[TASK ITEM]
Check each line of the material below for "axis". Report how many have it, with no other words.
########
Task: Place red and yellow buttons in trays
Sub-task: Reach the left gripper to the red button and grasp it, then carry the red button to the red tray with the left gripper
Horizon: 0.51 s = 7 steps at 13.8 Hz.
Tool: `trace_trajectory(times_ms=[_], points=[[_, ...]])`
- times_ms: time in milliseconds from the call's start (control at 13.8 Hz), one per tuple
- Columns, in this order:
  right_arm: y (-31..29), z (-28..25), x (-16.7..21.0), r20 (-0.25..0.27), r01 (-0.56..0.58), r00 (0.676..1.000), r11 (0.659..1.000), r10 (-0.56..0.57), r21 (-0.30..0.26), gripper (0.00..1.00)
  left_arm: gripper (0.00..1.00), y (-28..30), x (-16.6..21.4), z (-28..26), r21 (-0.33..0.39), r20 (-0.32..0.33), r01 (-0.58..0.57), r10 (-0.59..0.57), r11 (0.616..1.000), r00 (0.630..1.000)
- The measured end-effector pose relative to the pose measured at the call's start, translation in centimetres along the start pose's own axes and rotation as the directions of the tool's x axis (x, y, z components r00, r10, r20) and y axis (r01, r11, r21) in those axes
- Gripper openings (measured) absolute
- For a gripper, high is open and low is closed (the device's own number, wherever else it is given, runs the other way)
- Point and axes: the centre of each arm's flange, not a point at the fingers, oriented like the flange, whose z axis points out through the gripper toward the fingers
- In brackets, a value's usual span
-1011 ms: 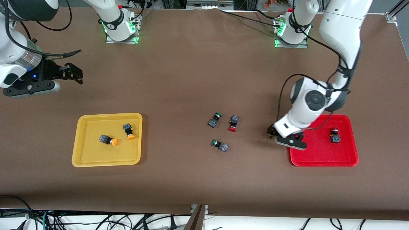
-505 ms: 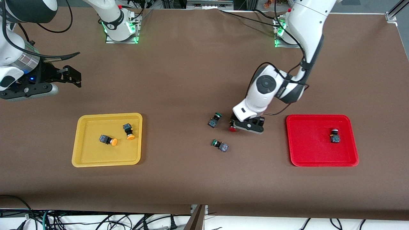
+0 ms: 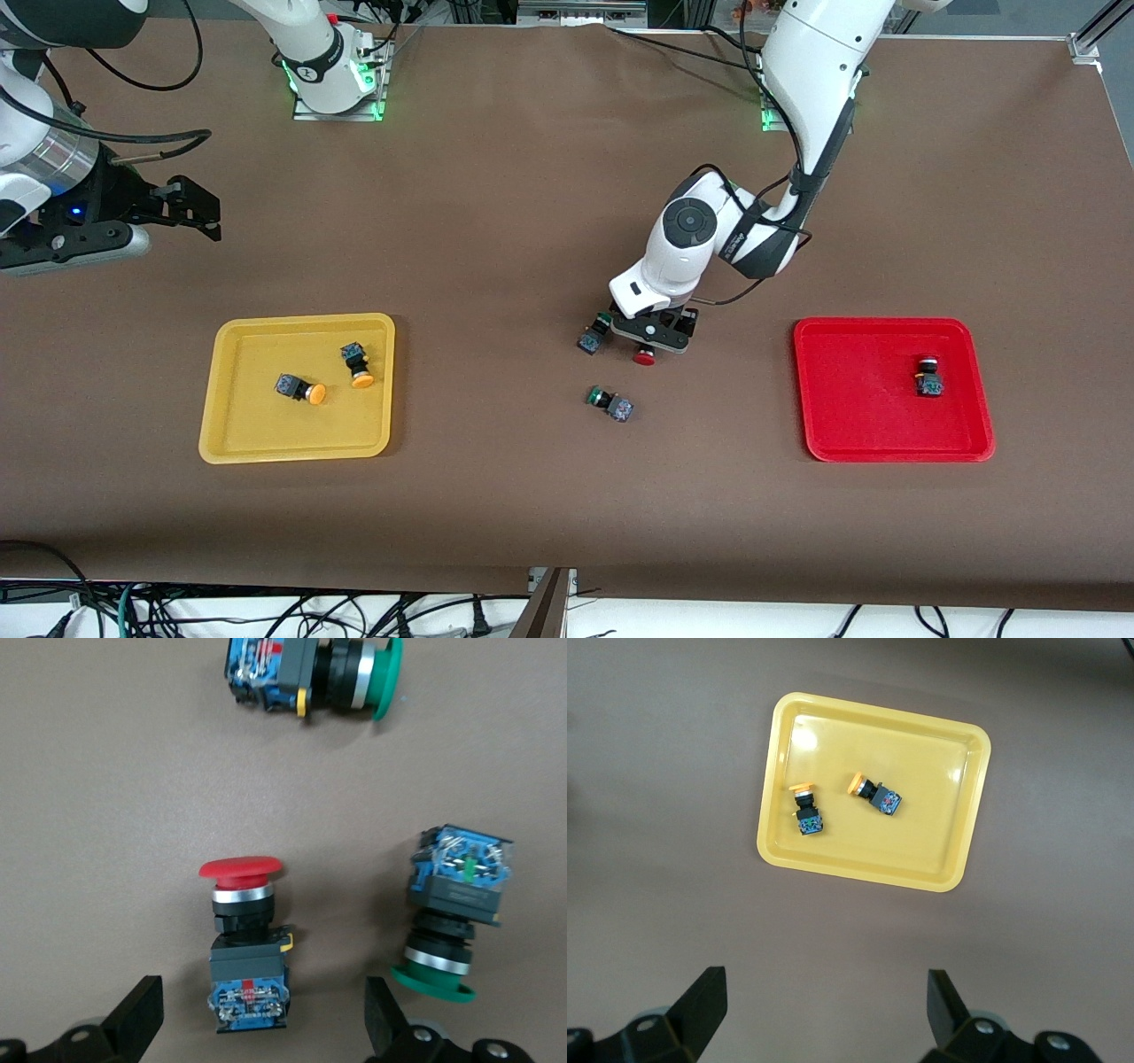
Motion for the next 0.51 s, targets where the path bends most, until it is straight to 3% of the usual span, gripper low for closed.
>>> trace_trajectory(times_ms=[505], points=[[0.11, 0.15, -0.01, 0.006, -0.003, 1.000, 1.000, 0.003, 0.003, 1.00, 1.00, -0.04, 0.59, 1.05, 0.000, 0.001, 0.003, -0.003, 1.000, 1.000]])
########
[EXERCISE SOLUTION]
2